Sep 10, 2008
Michael Dirda on 'Anathem' - washingtonpost.com

This review bothers me. I don’t read a ton of sci-fi, but I read Anathem for work. All 937 pages of it. On my vacation. And the reason it bugs me, is that while I’m reading Dirda talk about death rays on the planet Orth, I know, having read this book for nine-hundred pages, that Orth is a language, and that there are no death rays. Like Wired, apparently Dirda’s review copy didn’t come with the extensive glossary in the back.

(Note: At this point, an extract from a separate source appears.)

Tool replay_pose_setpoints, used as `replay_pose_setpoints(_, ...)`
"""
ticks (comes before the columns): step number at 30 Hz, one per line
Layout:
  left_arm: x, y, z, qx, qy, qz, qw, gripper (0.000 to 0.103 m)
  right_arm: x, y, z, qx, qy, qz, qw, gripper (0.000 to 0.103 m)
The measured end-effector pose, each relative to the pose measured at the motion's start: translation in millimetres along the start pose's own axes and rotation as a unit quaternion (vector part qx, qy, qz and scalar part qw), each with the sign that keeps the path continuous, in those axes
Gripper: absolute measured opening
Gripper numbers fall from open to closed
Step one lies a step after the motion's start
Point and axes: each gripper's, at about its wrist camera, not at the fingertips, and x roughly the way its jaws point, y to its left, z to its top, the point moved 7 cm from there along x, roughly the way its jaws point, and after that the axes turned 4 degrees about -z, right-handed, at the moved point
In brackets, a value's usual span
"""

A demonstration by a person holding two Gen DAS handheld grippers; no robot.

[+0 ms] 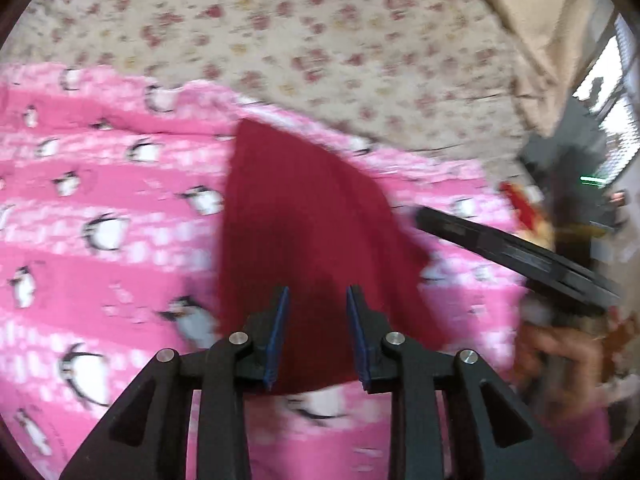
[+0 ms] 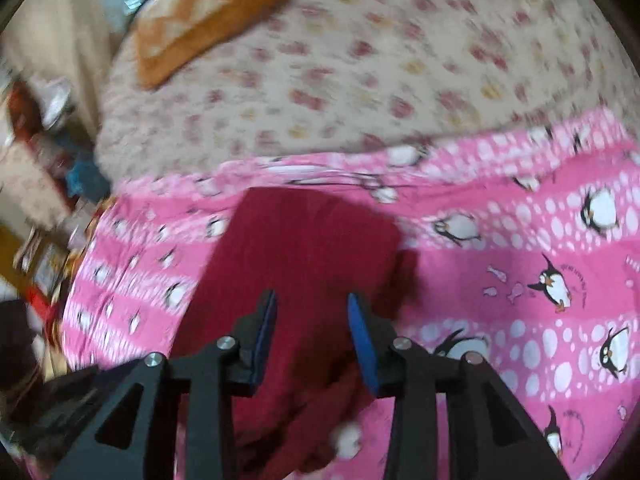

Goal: Fold small clothes
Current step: 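Lower the folded shirt onto the blanket and open both tools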

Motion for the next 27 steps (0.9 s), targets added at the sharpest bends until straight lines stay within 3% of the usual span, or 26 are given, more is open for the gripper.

So the review, as I read it, is more like “The first two-hundred pages were too slow, so I skimmed around, found some suitably-overwrought passage with made-up words, and muse about the thin line between cheap genre-fiction and literary science fiction until I hit my word count,” which is a fairly damning thing to do when you’re reading a book that partly accosts modern society’s lack of an attention span.

The big idea in the book, inspired heavily by The Long Now Foundation, is that we are too distracted. In a world where people won’t stop talking on their cell phones, Stephenson creates a cloistered society of people that don’t leave their walls but every 1, 10, 100, or 1000 years. Meanwhile, they pursue math, physics, and intellectual debate. It’s like Hogwarts for nerds. And in an election year, where we’re bombarded by sound-bites of disingenuous arguments, it’s an interesting conceit for a science-fiction novel. Dirda glosses over this whole set-up, even though I’d call it the biggest thing worth talking about in the book.

I don’t completely disagree with him. I enjoyed the Anathem, but I didn’t love it. But he misses the point so thoroughly that I have to wonder what makes him more qualified to be the Post’s book-reviewer than, say, me.